WORK TASK -
After locating the line that contains "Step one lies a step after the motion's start" in the data below, set down exactly that line and each one after it through the line that contains "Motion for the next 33", and nothing more.

**** DATA SHOWN

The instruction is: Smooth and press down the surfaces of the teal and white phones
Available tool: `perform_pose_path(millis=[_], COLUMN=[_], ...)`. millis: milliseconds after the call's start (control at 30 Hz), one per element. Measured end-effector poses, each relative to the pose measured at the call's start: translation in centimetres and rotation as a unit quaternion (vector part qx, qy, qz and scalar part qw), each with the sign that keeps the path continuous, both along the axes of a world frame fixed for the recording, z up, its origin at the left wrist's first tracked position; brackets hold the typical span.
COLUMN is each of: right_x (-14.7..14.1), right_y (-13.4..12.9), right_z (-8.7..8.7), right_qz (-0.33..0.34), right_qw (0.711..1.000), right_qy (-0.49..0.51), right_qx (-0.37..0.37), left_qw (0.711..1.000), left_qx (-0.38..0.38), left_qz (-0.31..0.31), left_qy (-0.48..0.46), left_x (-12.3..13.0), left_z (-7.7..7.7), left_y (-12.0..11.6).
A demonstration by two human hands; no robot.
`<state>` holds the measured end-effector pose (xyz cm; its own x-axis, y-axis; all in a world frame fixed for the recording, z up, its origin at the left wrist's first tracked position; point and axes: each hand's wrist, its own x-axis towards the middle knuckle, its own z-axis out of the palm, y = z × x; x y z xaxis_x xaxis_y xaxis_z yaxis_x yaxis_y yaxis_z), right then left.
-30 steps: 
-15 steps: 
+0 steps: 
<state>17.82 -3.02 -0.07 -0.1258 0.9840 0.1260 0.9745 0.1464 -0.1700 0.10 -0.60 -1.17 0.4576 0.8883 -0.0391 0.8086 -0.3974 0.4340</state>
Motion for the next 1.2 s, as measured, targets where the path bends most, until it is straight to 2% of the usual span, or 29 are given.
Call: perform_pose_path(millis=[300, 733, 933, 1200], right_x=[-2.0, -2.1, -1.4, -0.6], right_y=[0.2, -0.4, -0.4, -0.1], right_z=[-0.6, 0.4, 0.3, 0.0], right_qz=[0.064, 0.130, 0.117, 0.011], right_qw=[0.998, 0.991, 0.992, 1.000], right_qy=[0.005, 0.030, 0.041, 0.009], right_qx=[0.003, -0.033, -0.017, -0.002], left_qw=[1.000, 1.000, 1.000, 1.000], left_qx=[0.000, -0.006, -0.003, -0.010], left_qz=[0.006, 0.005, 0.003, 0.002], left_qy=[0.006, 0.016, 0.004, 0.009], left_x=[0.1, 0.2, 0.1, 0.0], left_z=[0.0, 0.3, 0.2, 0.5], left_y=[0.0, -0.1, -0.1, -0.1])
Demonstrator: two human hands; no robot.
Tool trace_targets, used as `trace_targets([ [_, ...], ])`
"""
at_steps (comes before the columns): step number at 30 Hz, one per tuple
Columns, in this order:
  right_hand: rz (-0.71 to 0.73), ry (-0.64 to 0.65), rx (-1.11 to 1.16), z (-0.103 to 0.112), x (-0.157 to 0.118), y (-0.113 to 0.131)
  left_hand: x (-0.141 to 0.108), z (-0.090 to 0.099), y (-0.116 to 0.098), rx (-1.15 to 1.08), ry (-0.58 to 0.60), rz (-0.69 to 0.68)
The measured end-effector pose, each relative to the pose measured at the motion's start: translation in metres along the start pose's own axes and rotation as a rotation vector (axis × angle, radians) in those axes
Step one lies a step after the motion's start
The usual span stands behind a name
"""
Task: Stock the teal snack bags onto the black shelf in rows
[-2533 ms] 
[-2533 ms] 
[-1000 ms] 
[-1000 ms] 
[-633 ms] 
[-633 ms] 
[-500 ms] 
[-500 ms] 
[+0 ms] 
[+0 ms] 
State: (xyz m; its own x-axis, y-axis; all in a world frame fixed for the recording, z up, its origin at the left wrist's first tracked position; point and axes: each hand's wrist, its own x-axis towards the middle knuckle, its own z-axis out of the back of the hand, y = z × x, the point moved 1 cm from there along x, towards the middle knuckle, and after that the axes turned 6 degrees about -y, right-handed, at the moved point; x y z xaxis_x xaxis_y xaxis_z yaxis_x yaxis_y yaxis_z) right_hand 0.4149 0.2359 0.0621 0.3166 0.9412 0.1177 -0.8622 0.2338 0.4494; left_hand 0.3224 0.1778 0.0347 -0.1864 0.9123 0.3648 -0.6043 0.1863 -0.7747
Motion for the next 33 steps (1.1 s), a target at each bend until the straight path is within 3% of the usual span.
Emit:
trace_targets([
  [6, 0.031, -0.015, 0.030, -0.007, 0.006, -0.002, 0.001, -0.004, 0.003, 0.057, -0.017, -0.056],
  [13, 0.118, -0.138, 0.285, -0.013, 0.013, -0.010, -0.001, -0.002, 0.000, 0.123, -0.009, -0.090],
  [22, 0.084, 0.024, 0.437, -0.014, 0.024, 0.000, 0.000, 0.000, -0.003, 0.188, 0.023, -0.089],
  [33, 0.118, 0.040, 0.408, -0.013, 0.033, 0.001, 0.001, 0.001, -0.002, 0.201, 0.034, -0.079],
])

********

RESPONSE TO THIS EXERCISE -
Step one lies a step after the motion's start
The usual span stands behind a name
"""
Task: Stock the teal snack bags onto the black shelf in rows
[-2533 ms] 
[-2533 ms] 
[-1000 ms] 
[-1000 ms] 
[-633 ms] 
[-633 ms] 
[-500 ms] 
[-500 ms] 
[+0 ms] 
[+0 ms] 
State: (xyz m; its own x-axis, y-axis; all in a world frame fixed for the recording, z up, its origin at the left wrist's first tracked position; point and axes: each hand's wrist, its own x-axis towards the middle knuckle, its own z-axis out of the back of the hand, y = z × x, the point moved 1 cm from there along x, towards the middle knuckle, and after that the axes turned 6 degrees about -y, right-handed, at the moved point; x y z xaxis_x xaxis_y xaxis_z yaxis_x yaxis_y yaxis_z) right_hand 0.4149 0.2359 0.0621 0.3166 0.9412 0.1177 -0.8622 0.2338 0.4494; left_hand 0.3224 0.1778 0.0347 -0.1864 0.9123 0.3648 -0.6043 0.1863 -0.7747
Motion for the next 33 steps (1.1 s), a target at each bend until the straight path is within 3% of the usual span.

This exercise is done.